Better Communication at Reduced Cost
As space exploration becomes more heavily dependent on information technology, development of new signal generation paradigms is increasingly important in order to expand communication bandwidth and wavelength range while reducing mission cost.
To address this, CSC helped advance the frontier of optoelectronic device technology for NASA by studying the fundamental physical limits of optoelectronic devices: ultimate speed, range of wavelengths that can be generated, and smallest device size. Since becoming a contractor at NASA Ames Research Center in May 1997, CSC's scientific research team has developed several highly innovative design concepts for optoelectronic devices, based on insightful application of nanoscale physics and quantum mechanical engineering.
Semiconductor optoelectronic devices and systems are key components of many information systems, including telecommunications via fiber optics, data communication in a LAN, and future intra-computer optical communications between chips and boards. The frontier of optoelectronics lies in signal generation at increasingly high frequencies, as well as generation of electromagnetic waves of new and useful wavelengths.
CSC's research team proposed, and then demonstrated through numerical simulation, how communication bandwidth can be increased by two orders of magnitude. In a related development, the team demonstrated how the currently bulky and inefficient CO2 lasers can be replaced by tiny diode lasers for terahertz (1012 cycles per second) wave generation. Such improvements in system size, power consumption, and communication speed may lead to a significant reduction in future space mission cost for NASA.
Innovation Through Computer Simulation
Based on microscopic physics, the researchers developed a model to be implemented on NASA's high performance computers. The model deals with the interaction of a high frequency electric field and semiconductor nanostructures. The computer simulation demonstrated the possibility of terahertz modulation and switching of a semiconductor laser by the terahertz field via heating the electrons in a semiconductor. This is a radical departure from the traditional approach of modulating semiconductor lasers, where driving electrical current carries modulating signals.

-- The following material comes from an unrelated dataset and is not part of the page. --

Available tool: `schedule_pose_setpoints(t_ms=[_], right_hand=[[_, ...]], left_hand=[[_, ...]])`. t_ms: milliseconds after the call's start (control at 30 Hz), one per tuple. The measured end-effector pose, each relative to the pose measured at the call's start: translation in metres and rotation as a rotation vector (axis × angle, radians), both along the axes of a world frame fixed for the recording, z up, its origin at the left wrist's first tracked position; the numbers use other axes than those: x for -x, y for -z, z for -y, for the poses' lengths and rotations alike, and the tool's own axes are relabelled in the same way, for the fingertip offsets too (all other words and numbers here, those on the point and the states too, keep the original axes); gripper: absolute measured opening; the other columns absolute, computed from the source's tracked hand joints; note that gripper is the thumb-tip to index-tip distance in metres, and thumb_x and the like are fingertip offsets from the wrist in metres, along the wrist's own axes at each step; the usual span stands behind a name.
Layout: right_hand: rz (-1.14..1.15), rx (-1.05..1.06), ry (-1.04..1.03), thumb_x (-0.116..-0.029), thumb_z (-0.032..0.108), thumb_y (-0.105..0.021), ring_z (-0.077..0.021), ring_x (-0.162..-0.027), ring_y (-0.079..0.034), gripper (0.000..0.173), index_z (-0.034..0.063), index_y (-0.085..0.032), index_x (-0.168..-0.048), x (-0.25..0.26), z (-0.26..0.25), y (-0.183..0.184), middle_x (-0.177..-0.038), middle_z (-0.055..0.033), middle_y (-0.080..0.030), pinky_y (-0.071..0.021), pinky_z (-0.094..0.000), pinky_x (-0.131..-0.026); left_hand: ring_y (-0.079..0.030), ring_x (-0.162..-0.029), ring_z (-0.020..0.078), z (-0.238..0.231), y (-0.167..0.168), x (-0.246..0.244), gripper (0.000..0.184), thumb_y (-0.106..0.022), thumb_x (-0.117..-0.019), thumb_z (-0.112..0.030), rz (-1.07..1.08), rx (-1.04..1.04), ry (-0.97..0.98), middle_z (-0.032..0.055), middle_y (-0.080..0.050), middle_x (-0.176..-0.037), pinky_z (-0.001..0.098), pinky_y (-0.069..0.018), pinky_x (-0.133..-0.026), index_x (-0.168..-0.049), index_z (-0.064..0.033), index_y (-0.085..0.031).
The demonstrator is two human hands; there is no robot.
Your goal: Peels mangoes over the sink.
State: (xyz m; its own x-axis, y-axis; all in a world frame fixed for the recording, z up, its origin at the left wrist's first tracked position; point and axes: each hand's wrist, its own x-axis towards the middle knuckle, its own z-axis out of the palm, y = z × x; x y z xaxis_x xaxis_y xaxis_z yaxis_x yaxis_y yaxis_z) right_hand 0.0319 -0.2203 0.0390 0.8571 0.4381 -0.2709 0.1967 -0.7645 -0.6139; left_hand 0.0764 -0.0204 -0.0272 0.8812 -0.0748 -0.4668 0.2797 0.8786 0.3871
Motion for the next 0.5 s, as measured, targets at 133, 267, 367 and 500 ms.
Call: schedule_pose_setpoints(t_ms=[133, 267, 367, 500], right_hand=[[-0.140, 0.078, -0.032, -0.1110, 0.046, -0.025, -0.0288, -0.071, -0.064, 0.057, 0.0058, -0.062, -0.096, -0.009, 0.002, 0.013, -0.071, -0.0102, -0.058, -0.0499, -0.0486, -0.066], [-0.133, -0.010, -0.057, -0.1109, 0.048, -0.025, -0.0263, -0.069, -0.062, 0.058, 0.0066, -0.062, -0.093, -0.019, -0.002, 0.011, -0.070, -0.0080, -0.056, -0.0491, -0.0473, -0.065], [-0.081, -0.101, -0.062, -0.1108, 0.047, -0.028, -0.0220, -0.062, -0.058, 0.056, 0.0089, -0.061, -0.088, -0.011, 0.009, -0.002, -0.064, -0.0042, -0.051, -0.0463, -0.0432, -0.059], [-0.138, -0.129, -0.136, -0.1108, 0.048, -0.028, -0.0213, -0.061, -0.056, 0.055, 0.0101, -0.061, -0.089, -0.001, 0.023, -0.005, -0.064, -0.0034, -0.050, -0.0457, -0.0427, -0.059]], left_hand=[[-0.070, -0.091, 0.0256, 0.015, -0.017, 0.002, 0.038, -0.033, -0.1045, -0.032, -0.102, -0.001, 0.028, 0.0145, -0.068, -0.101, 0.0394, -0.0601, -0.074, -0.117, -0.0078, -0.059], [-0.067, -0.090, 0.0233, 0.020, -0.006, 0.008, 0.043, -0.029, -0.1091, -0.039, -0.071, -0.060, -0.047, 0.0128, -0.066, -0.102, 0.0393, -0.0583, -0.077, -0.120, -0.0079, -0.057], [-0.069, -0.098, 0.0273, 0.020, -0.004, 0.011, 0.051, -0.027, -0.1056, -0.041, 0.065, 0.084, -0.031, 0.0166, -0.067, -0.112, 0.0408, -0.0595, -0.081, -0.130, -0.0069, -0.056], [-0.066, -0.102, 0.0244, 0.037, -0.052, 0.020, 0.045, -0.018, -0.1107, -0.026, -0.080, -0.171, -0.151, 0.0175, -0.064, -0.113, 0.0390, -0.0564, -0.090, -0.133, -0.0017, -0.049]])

The innovative ideas and design concepts developed by CSC have been used to guide the development of a solid theoretical investigation and robust computer simulation codes. The corresponding experimental research is being conducted at several universities. The results have been applied to modulate diode lasers for the purpose of signal transmission and for terahertz generation in the wavelength range that is most useful to NASA for heterodye detection applications such as far-infrared astronomy.
Approach
The team's unique knowledge of semiconductor physics allowed CSC to develop the critical innovative ideas that eventually made this optoelectronics research a success for NASA. However, it was long-term planning and focus that ultimately brought that success, which required creating a theoretical and numerical analysis plan, working with collaborators to develop software to test the ideas, running and analyzing simulations, publicizing results in papers and talks to advance the field, and pursuing patents.
The results of CSC's research represent a paradigm shift in terms of ultra fast optical modulation and generation, and have been published in several papers in world-renowned journals.